Poco loco. I mean if you've got a name like that, that's pretty impressive, isn't it? I wish I had a name like Poco Loco. It's a kind of pinky apricot tulip that I mean it massively opens up during the day and then closes at night. Yeah, definitely add Poco Loco to your collection. 

Apricot parrot. This one's award winning and lots of people have apricot parrots. Its giant blooms feature apricot petals with a kind of, what's the best way, feathery look. They’ve sort of got wavy fringed edges really unusual the apricot parrot and I recommend you add that to your collection. And perhaps my favourite. Am I allowed to have a favourite? It’s like having a favourite child isn't it? But I will go for this one. Green star. This is really like a designer tulip. It looks like a star, it's scented pure white petals and then you get green as well. It's got strong thin stems. It grows quite tall, about forty centimetres; so great in all arrangements, and it flowers mid to late April. We've actually got it in our tunnel, growing in our polytunnel as well as outside. And then in our polytunnel, it came in late March and outside it's flowering now. So Green Star is definitely one of my favourites. 

Next one is Orange Emperor. It’s an early tulip, so that's if you want to get early flowers. It’s a deep orange tinged with green, and it's got a sort of light scent to it. Not huge, but a little scent to it. 

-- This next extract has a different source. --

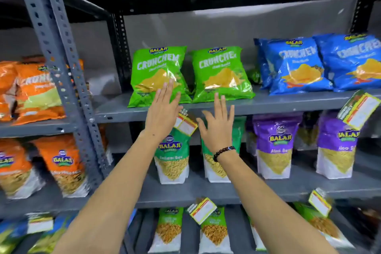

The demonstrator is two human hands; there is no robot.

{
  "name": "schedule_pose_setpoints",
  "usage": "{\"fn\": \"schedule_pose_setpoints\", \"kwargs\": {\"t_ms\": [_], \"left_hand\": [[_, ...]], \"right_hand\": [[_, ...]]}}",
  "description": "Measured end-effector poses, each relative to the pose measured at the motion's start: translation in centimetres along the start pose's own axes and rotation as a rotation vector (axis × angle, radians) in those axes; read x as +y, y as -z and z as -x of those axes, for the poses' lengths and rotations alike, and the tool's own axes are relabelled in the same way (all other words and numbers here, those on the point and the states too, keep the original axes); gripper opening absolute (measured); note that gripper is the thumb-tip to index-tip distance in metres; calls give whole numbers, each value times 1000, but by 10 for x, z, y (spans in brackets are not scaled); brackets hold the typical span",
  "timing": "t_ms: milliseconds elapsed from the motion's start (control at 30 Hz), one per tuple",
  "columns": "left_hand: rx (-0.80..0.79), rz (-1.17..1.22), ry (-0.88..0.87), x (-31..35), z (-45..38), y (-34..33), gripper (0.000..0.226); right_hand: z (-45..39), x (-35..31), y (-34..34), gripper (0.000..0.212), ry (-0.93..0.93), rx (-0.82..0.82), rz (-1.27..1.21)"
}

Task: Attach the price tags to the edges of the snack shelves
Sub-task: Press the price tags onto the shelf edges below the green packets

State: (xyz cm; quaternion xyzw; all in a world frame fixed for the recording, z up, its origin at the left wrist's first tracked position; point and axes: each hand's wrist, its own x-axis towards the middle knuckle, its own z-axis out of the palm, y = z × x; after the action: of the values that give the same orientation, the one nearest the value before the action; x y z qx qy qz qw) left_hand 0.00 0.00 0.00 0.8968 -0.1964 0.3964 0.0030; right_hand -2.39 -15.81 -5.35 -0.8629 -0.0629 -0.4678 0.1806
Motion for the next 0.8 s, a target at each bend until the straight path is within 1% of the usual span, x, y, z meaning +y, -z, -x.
{"fn": "schedule_pose_setpoints", "kwargs": {"t_ms": [33,133,233,333,433,500,600,700,800], "left_hand": [[-30,0,-12,-6,1,-3,44],[-53,30,-66,-17,1,-7,39],[-35,89,-73,-20,-4,-11,34],[-13,177,-50,-16,-11,-9,22],[-11,281,-51,-14,-11,-8,13],[-32,348,-43,-18,-5,-9,13],[-35,484,30,-24,10,-16,12],[-55,526,119,-22,18,-25,10],[-1,526,189,-14,18,-32,10]], "right_hand": [[3,-4,-6,23,-47,-41,10],[3,-9,-20,24,-139,-94,47],[-3,-7,-33,23,-201,-111,25],[-10,-3,-36,16,-248,-91,-52],[-13,4,-31,12,-197,-93,-118],[-15,9,-26,11,-132,-150,-168],[-25,14,-14,11,-74,-231,-195],[-39,16,-4,13,-67,-272,-199],[-48,17,2,13,-103,-289,-223]]}}
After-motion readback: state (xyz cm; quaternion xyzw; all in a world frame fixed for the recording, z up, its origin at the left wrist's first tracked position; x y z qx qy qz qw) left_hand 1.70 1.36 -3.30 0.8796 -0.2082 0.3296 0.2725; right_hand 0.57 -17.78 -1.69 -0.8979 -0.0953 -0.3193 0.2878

This one, I may have to spell it. A-N-T-R-A-C-I-E-T. This one's deep red bowl buds, so it's not very useful in terms of if you're a wedding florist, but it's great in bouquets. Great in arrangements. It's got large double flowers, so sort of a velvety plum colour. I wouldn't say it would think red, I'd say it was more plum pink, but have a look at that one. 

Next one, Chato. This is a sort of fun one. It's a bright pink, frilly double tulip. It's like looks a bit like a peony. I would never have said this one was a tulip. So I recommend that one.

Next one, Temple’s Favourite. I love this one because it's really cool. It's a tall, elegant tulip with rosy orange petals. Got a little bit of yellow at the base, but it's very tall and quite interesting. So that's why it made my favourite list. 

Black hero. This one made the list because it's unusual. It has a rich maroon black double flowers that open into frilly little bowls. So again, quite unusual. Here at Field Gate Flowers, we try to grow really unusual varieties because we think you can't compete or would want to wear the yellow and red imported ones at the supermarket checkouts. So try and be a little bit different in your selection. 

Um, number nine is Apricot Pride. Or this is a powder blush colour sort of a peachy great for weddings great and floristry arrangements, has a sort of romantic elegant feel to it. So Apricot Pride gets on the last. 

And the last one is Sweet Impression. This is the salmon and deep pink flower. It's got lovely leaves, like really succulent green leaves with sort of cream edges. So it's really different. It's tall. So it's another tall variety. And honestly, that would probably be very high up on my recommendations. So that's everything about tulips. We will do another podcast on growing and planting and looking after them and all those things. But today was just a quick overview of tulips and our recommended favourites. So I would recommend you get those catalogues now and just yeah, coffee table books. Just have a play. Take care.